LP / CD / Digital

GUME

DOBRA

Facada Records / 2022

Texto de Rui Miguel Abreu

Publicado a: 28/12/2022

pub

É verdade que as tags no Bandcamp funcionam sobretudo como ferramentas de “localização” que ajudam quem possa de repente cruzar-se com uma edição de um artista que não conheça previamente a saber onde, afinal de contas, se “encontra”. Mas, mesmo que se concorde que boa parte dos classificativos limitam mais do que esclarecem, é, ainda assim, possível ler algo nas escolhas de quem, no momento de carregar um novo trabalho para a mencionada plataforma, aponta coordenadas como “afrobeat”, “experimental”, “jazz”, “jazz fusion”, “latin”, “spoken word”, “afrofuturism”, “folk jazz”, “psychedelic”, “slam poetry” e “Lisbon”.

Em boa verdade, na entrevista que nos concedeu a propósito da recente edição de DOBRA, segundo álbum dos GUME depois de Pedra Papel que já data de 2017, o trompetista, compositor e líder Yaw Tembe é o primeiro a manifestar-se criticamente sobre os tais classificativos escolhidos: “Há duas palavras problemáticas que surgem nas nossas tags [risos]. Uma delas é ‘afrofuturismo’, a outra o ‘afrobeat’, embora considere esta menos problemática”, admitiu Tembe que, no entanto, e talvez até paradoxalmente, não manifestou as mesmas reservas em relação à que será, eventualmente, a mais problemática das palavras usadas na secção de tags que ajudam a encontrar DOBRA – “jazz”, um termo que vários dos mais reconhecidos protagonistas contemporâneos do género refutam com alguma veemência…

Mas, obviamente bem mais importante do que declarar que música é esta, afinal de contas, é escutá-la com atenção crítica, dançá-la com intensidade libertária e celebrá-la como sinal de maturidade da nossa mais plural cena musical. Terá sido, ainda assim, essa escuta crítica, que inspirou uma outra tentativa de classificar ou descrever a música contida em DOBRA: na já mencionada entrevista, propôs-se a ideia de “afrobeat de câmara”, uma espécie de oxímoro de múltiplas camadas que no momento, admita-se, não colheu grande entusiasmo por parte dos representantes dos GUME, mas a que vale a pena voltar após escutas sucessivas deste álbum (disponível em formatos digitais, mas também em CD e LP).
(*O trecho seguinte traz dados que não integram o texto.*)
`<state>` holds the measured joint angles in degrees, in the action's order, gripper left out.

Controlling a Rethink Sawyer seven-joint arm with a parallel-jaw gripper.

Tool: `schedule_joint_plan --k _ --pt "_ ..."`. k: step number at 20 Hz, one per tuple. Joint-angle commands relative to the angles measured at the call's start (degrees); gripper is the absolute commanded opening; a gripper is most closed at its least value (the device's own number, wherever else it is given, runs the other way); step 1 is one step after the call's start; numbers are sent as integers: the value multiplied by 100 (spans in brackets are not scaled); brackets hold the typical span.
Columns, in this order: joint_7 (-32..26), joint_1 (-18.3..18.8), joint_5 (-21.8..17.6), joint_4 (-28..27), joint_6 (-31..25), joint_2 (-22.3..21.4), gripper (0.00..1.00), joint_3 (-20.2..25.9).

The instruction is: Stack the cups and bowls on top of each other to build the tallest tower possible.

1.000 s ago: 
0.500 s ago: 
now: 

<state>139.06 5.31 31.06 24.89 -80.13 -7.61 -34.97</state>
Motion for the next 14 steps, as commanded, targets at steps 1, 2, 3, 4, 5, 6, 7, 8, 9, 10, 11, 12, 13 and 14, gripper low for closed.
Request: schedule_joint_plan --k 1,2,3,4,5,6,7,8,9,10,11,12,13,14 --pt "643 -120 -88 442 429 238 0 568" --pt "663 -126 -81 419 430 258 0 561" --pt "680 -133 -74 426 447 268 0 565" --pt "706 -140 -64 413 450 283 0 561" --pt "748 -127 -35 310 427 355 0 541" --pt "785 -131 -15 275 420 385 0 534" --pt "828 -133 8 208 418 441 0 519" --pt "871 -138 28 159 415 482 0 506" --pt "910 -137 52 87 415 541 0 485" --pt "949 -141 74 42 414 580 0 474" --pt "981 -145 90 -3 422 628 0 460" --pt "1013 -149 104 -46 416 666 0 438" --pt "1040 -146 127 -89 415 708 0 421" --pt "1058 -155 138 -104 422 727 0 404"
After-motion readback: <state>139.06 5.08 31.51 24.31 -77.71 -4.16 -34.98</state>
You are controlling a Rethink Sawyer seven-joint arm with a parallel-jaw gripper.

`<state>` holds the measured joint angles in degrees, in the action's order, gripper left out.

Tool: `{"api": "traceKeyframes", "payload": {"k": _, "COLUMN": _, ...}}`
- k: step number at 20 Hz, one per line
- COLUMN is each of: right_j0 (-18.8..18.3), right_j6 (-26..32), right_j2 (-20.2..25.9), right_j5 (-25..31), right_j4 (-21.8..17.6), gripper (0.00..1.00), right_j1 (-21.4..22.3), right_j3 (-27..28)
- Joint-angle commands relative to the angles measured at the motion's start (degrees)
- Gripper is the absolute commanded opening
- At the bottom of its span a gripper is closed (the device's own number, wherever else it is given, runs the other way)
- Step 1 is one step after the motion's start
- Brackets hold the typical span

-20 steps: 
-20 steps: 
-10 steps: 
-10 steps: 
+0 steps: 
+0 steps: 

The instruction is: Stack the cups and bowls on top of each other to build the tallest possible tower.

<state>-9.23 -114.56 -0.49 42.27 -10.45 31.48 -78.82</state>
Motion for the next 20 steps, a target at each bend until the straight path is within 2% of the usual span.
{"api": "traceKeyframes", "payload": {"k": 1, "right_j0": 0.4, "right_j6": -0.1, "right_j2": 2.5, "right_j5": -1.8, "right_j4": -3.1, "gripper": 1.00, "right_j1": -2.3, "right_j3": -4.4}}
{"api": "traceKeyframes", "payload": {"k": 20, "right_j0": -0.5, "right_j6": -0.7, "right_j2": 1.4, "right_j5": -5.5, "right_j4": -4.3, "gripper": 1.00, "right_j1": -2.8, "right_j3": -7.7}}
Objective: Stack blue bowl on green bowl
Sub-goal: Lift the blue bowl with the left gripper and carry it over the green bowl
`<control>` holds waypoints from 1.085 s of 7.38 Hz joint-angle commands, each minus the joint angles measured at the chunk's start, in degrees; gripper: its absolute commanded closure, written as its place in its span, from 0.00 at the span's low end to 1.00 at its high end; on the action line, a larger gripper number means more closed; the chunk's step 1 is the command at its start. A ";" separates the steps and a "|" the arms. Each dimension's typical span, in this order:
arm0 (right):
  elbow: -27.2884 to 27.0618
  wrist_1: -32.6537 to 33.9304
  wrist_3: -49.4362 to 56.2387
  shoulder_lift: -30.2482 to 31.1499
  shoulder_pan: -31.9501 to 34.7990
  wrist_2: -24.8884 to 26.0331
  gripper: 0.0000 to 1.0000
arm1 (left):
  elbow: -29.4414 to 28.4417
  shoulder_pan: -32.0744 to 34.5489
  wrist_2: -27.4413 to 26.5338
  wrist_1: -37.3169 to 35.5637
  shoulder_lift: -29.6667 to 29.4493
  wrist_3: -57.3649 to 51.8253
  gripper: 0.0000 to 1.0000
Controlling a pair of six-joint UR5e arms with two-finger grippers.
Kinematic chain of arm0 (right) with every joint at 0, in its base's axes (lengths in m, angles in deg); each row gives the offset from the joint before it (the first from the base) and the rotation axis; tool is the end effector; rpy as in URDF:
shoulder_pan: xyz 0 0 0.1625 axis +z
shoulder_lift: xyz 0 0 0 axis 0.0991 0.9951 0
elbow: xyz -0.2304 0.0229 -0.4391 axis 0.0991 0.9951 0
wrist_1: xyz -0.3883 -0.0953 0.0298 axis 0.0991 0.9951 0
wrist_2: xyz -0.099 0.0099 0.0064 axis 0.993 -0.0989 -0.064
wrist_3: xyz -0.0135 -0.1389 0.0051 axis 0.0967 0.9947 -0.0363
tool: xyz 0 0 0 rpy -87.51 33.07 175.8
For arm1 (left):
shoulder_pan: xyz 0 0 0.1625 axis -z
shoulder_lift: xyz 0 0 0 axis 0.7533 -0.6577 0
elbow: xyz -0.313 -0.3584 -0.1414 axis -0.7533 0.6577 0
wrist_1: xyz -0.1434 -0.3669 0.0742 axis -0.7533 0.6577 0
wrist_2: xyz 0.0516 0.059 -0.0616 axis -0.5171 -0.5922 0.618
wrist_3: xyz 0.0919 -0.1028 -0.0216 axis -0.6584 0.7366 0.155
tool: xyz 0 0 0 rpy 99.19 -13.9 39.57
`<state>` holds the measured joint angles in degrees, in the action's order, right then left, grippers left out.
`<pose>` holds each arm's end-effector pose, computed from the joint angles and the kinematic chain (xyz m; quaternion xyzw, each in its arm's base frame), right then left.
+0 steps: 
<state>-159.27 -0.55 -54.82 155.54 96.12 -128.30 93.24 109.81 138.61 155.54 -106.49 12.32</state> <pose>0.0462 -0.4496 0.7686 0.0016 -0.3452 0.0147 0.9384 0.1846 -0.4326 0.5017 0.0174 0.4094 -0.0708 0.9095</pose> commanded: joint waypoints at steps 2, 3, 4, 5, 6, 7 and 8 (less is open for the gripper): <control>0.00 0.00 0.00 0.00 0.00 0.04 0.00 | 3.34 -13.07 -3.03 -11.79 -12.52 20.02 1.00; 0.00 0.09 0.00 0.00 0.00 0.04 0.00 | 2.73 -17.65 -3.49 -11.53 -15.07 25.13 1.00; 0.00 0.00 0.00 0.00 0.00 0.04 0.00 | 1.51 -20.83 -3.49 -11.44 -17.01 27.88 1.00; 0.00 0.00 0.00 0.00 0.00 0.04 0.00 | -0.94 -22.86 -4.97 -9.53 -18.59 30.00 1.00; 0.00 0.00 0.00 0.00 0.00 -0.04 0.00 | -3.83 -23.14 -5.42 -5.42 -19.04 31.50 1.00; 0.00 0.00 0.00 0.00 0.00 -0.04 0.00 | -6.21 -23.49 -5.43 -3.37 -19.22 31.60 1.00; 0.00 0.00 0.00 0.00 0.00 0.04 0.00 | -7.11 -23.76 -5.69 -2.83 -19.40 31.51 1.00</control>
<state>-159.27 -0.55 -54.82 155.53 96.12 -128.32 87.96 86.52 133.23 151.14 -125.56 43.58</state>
O afrobeat foi uma invenção/criação de Fela Kuti que pegou na tradição highlife oriunda do Gana, acrescentou-lhe uma particular declinação rítmica nigeriana – fruto da criatividade metronómica de Tony Allen — e cruzou esse impulso inicial com os resultados de uma disruptiva experiência americana: Fela e os seus músicos estiveram nos Estados Unidos em 1969 e viram em primeira mão James Brown a revolucionar ritmicamente a música negra, entendendo que essa revolução poderia igualmente ser aplicada no particular contexto de Lagos à entrada dos anos 70. Ao contrário da música de câmara de longa tradição europeia, o afrobeat tendia a ser tocado por ensembles de dimensões mais generosas, mas, tal como a música criada e refinada por mestres como Bach, Haydn ou Mozart para ser tocada nos mais selectos salões da nobreza europeia por ensembles de dimensão mais reduzida, também o afrobeat retinha uma fundamental ideia de “conversação” entre os músicos, com a dimensão intimista dessas conversas no contexto clássico europeu a ser expandida para a mais efusiva estrutura de “chamada” e “resposta” tão própria das tradições musicais africanas informadas pelas dinâmicas próprias da oralidade.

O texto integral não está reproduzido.